The referendum will allow Venezuelan citizens to “join the fight that the national government is promoting in defense of the territory that for historical reasons belongs to Venezuela,” Venezuela’s President Nicolás Maduro said Oct. 31 during his “ConMaduro+” national television broadcast.

“You, Mr. President of Guyana, [are] an instrument of the Southern Command and a politician on an Exxon Mobil salary. [You will] not get your way,” Maduro said.

Importantly, Maduro says the referendum will judge public sentiment to back his plans to safeguard the Essequibo territory “by any means, according to/with the law.”

OAS and Caricom reactions

Guyana’s Prime Minister Mark Phillips, speaking during an address to the Organization of American States (OAS), said Venezuela’s claim to the Essequibo poses a direct threat to Guyana’s sovereignty and territorial integrity, Guyana’s Department of Public Information (DPI) said in a Nov. 1 press release.

Members of the intergovernmental organization Caribbean Community (Caricom), as well as the U.S. and Brazil, have announced unwavering and unequivocal support for Guyana as well as for a peaceful settlement of the controversy in accordance with international law.

“Essequibo is ours, every square inch of it. The 1899 Arbitral Award made it clear that it was a full and final settlement,” Guyana’s President Ali said during a speech broadcast Oct. 30 by the DPI. “We are lawful and peaceful people. We respect international law, and that is where this controversy, raised by Venezuela, must be settled.”

Caricom, an organization of twenty countries—15 member states and five associate members—is clearly alarmed by statements coming out of Venezuela and its ruling party officials.

“Two of the questions approved to be posed in the referendum, if answered in the affirmative, would authorize the government of Venezuela to embark on the annexation of territory, which constitutes part of Guyana, and to create a state within Venezuela known as Guyana Essequibo,” Caricom said Oct. 25 in a press release.

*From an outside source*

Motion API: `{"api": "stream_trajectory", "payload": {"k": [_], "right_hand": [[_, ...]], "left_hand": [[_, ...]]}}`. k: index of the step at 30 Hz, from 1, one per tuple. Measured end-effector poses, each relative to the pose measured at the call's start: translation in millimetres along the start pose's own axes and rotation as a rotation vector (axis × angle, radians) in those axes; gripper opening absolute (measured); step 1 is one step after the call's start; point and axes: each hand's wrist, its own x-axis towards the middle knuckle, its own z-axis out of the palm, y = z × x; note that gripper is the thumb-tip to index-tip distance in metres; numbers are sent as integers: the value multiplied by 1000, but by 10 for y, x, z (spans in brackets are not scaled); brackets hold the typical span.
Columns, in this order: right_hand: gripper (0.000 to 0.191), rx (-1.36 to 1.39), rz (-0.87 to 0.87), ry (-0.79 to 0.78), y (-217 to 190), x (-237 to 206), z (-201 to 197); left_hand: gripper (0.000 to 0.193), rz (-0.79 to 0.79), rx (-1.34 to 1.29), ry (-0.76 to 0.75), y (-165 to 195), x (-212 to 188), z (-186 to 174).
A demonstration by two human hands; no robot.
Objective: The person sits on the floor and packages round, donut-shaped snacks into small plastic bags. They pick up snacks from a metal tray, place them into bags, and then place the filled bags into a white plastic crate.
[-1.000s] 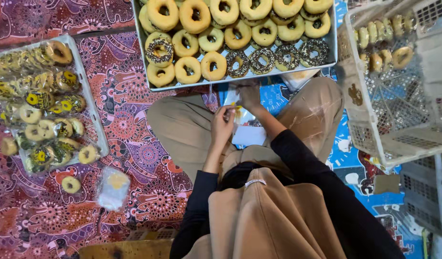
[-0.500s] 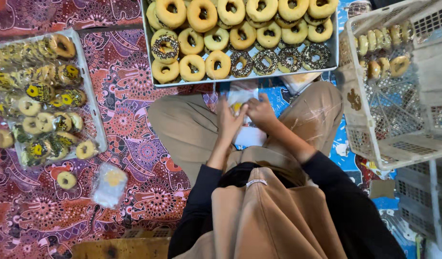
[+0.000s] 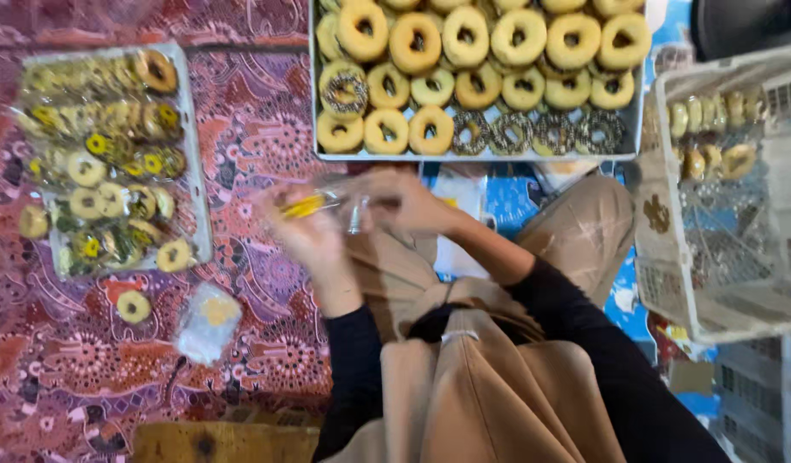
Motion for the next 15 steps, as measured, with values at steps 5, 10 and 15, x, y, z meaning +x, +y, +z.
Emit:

The two questions Caricom is referring to seek an affirmation and implementation of Venezuela’s stance on the issue “by all means, according to/with the law.” Caricom said the language used in the referendum’s questions could be perceived by “reasonable persons to conclude that ‘by all means,’ includes means of force or war.”

The Caricom Secretariat office, with headquarters in Georgetown, Guyana, remains supportive of the judicial process to solve the long-standing territorial dispute. International law strictly prohibits the government of one state from unilaterally seizing, annexing or incorporating the territory of another state, Caricom said.

Caricom said in the press release that it “hopes that Venezuela will engage fully in that process before the International Court of Justice, which has determined that it has the jurisdiction in the case brought before it to determine the validity of the 1899 Arbitral Award which Venezuela questions. The court’s final decision will ensure a resolution that is peaceful, equitable and in accordance with international law.”